Did you every want to learn more about the coverstock materials of bowling balls?  If so, this will explain the difference as well as show some microscopic differences between urethane, reactive resin and particle covers.  Here is a composite of information from Columbia 300 and Ebonite as well as other sources.

Coverstock Basics

The following is from a variety of sources including Ebonite, Columbia 300, etc.  The bulk of the text is from THE ROLE OF COVERSTOCK, from Ebonite.  But, I have added in additional text from Columbia 300 as well as my own to help you better see the big picture.

To understand why a ball loses reaction, you must first understand the chemistry of a bowling ball’s coverstock.

A particle ball is a reactive ball with an additive that changes the surface friction characteristics of the coverstock. Additives differ in make-up, size and shape, and they can have frictionreducing or friction-enhancing properties. 

Particle bowling balls have mica, glass or ceramic beads located on the cover of a reactive bowling ball cover.  If you looked at this ball under a microscope it would appear to be more jagged than a reactive ball on the cover.  This innovation allows the bowling ball to act like a snow tire in oil providing more overall hook yet with a tamer backend.  Particle is the choice for conditions with heavier volumes of oil.  Similar to reactive, particle bowling balls also absorb oil as it travels down the lane.  These external beads act like a snow tire causing the bowling ball to tend to arc.

 

A reactive coverstock is made up of several components from the chemical families known as polyols, isos and plasticizers.

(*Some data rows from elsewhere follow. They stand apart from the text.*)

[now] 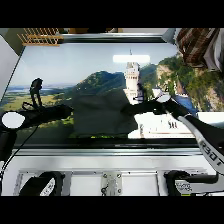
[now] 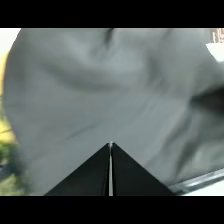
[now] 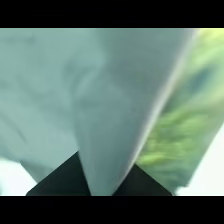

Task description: Fold the clothes and pants, and hang the long-sleeved shirts on hangers.

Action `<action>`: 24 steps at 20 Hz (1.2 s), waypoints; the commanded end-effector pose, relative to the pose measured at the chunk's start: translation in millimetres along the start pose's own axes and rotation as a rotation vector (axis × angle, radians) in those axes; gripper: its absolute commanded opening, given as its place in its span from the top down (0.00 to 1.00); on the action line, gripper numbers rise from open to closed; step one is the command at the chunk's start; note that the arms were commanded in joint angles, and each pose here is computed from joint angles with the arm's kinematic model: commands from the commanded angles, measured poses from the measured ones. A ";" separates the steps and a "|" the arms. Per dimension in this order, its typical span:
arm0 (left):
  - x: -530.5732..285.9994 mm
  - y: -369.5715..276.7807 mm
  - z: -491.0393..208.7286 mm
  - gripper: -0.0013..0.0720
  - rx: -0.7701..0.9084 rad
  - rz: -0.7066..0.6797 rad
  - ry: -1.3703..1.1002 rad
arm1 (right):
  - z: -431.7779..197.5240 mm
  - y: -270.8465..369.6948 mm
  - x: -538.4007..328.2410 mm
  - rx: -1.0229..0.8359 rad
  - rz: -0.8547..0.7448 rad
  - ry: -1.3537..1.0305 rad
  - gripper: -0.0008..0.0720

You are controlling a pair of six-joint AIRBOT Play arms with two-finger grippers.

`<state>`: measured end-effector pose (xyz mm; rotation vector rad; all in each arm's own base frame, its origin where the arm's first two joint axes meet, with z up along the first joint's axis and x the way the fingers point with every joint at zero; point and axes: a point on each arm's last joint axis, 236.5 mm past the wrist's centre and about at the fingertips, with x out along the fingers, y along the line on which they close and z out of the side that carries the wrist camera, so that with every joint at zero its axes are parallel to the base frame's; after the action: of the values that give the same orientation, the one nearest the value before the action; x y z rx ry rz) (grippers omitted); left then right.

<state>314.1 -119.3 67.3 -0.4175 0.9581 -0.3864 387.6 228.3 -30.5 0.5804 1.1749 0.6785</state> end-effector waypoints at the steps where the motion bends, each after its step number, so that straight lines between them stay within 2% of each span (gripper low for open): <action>1: 19.1 -13.5 -12.0 0.96 0.006 -0.038 0.059 | 67.3 -74.2 -132.0 -0.008 -0.347 -0.222 0.97; 4: 40.6 -28.6 -26.6 0.96 0.042 -0.062 0.114 | 93.7 -134.4 -271.8 0.118 -0.531 -0.506 0.96; 7: 58.7 -43.3 -45.4 0.96 0.078 -0.084 0.178 | 64.3 -198.7 -378.9 0.330 -0.648 -0.690 0.97; 10: 66.2 -55.0 -60.6 0.96 0.109 -0.102 0.223 | 20.3 -243.6 -438.3 0.511 -0.708 -0.779 0.97; 13: 65.3 -62.2 -61.9 0.96 0.127 -0.114 0.224 | -7.3 -265.3 -450.4 0.600 -0.720 -0.784 0.97; 18: 54.7 -79.0 -32.4 0.96 0.165 -0.133 0.157 | -44.3 -282.3 -443.1 0.626 -0.818 -0.631 0.96; 22: 45.3 -87.8 -10.0 0.96 0.195 -0.137 0.105 | -78.9 -282.3 -430.6 0.725 -0.838 -0.497 0.95; 23: 44.2 -88.2 -7.4 0.96 0.202 -0.134 0.100 | -83.7 -278.3 -424.6 0.738 -0.818 -0.466 0.86; 24: 44.0 -88.4 -6.5 0.96 0.203 -0.134 0.097 | -88.8 -273.6 -418.3 0.751 -0.798 -0.433 0.55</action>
<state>314.3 -218.6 68.9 -0.2959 1.0026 -0.6247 273.5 -274.4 20.1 0.7183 0.9841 -0.5805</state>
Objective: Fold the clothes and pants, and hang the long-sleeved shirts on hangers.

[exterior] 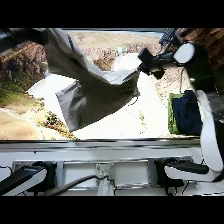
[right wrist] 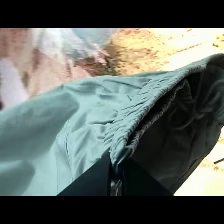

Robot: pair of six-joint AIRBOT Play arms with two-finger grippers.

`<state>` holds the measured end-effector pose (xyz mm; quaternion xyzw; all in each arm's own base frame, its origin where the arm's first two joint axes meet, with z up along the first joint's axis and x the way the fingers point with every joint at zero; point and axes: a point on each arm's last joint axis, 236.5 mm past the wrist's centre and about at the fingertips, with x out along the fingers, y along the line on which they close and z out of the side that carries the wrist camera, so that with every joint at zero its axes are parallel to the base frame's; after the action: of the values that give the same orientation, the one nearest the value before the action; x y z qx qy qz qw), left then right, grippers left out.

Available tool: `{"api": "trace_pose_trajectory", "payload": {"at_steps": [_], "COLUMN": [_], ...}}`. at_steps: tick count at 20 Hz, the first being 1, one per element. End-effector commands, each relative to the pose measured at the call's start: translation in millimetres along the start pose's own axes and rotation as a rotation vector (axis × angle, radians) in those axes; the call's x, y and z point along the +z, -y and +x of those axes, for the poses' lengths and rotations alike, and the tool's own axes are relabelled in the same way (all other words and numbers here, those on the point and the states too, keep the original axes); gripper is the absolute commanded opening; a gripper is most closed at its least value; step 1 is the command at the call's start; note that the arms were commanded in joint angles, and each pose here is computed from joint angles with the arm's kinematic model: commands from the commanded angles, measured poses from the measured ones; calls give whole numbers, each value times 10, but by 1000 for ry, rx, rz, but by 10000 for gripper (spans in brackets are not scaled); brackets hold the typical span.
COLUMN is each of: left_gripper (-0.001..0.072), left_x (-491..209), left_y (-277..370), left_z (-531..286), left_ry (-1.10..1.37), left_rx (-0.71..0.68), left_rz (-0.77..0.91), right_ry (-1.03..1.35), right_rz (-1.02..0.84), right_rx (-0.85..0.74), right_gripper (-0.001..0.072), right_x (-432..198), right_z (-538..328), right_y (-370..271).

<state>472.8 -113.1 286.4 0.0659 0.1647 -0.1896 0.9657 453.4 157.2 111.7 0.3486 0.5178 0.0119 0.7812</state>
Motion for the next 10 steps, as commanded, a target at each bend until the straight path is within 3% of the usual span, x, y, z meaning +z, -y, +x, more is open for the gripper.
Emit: {"api": "trace_pose_trajectory", "payload": {"at_steps": [1, 6, 10], "left_gripper": [4, 4, 5], "left_x": [-600, -1207, -1950], "left_y": [65, 127, 462], "left_z": [139, -135, -376], "left_ry": [-128, -225, -325], "left_rx": [-25, -3, -61], "left_rz": [-32, -18, -58], "right_ry": [-33, -59, -35], "right_rz": [-45, -207, -338], "right_rx": [-56, -250, -247], "right_gripper": [38, 37, 37], "right_x": [56, 43, 105], "right_z": [511, 572, 728], "right_y": [222, 749, 829]}}
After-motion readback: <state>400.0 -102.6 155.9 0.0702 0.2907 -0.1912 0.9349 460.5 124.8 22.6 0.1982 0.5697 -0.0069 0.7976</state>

All manufacturers of high-performance bowling balls use components from these families. When the components are mixed together, they start a chemical reaction. The polyol and iso components form a solid smooth structure commonly known as standard urethane (see diagram 1).

 

Reactive Resin bowling balls skid more in oil and have a large amount of hook potential when making contact with the friction on the backends of the lane.  So, the ball tends to skid and snap.  The cover is also tacky.  In the 1990s, manufacturers added resin to urethane material leading to a more porous, tacky and higher friction bowling ball that also hydroplaned in the oil.  Since these bowling balls skid in oil, they store more energy and lead to higher scores due to the reaction when the ball hooks abruptly and hits the pins.  Reactive bowling balls also absorb oil as it travels down the lane creating more friction on the cover when it hits the dry.  As you can see from the image to the right, the reactive cover is more porous and oil deposits itself in these pores exposing drier cover to the lane surface.  In the first full season, in which reactive bowling balls were used, the number of 300 games increased by 20% in one seasons, the American Bowling Congress reported 14,889 in 1991-92 and 17,654 the following year.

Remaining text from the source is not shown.